Excerpts from a dataset
○ ○ ○ ○
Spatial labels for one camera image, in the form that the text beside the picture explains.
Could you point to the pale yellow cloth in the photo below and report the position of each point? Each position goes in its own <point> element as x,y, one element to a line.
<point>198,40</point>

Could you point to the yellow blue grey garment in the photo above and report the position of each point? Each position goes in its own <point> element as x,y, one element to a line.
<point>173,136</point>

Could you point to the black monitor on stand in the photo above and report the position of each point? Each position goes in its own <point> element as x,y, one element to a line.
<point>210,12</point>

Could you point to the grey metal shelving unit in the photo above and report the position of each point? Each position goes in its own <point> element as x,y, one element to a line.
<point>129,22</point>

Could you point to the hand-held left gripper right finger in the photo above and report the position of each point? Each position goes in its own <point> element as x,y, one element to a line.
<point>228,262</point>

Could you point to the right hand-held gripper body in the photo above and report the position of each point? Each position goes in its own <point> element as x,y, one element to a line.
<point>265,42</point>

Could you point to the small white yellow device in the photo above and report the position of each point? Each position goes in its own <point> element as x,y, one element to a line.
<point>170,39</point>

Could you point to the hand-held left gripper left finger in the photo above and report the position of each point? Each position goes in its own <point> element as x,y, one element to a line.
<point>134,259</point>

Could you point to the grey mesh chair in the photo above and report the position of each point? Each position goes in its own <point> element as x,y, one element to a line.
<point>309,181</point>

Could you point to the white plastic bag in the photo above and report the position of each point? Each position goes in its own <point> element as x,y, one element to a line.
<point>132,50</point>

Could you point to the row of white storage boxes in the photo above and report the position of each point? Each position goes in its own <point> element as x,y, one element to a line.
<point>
○ ○ ○ ○
Aim of the exercise
State the number of lines in the preceding entries that include the word "yellow". Provide nothing else.

Answer area
3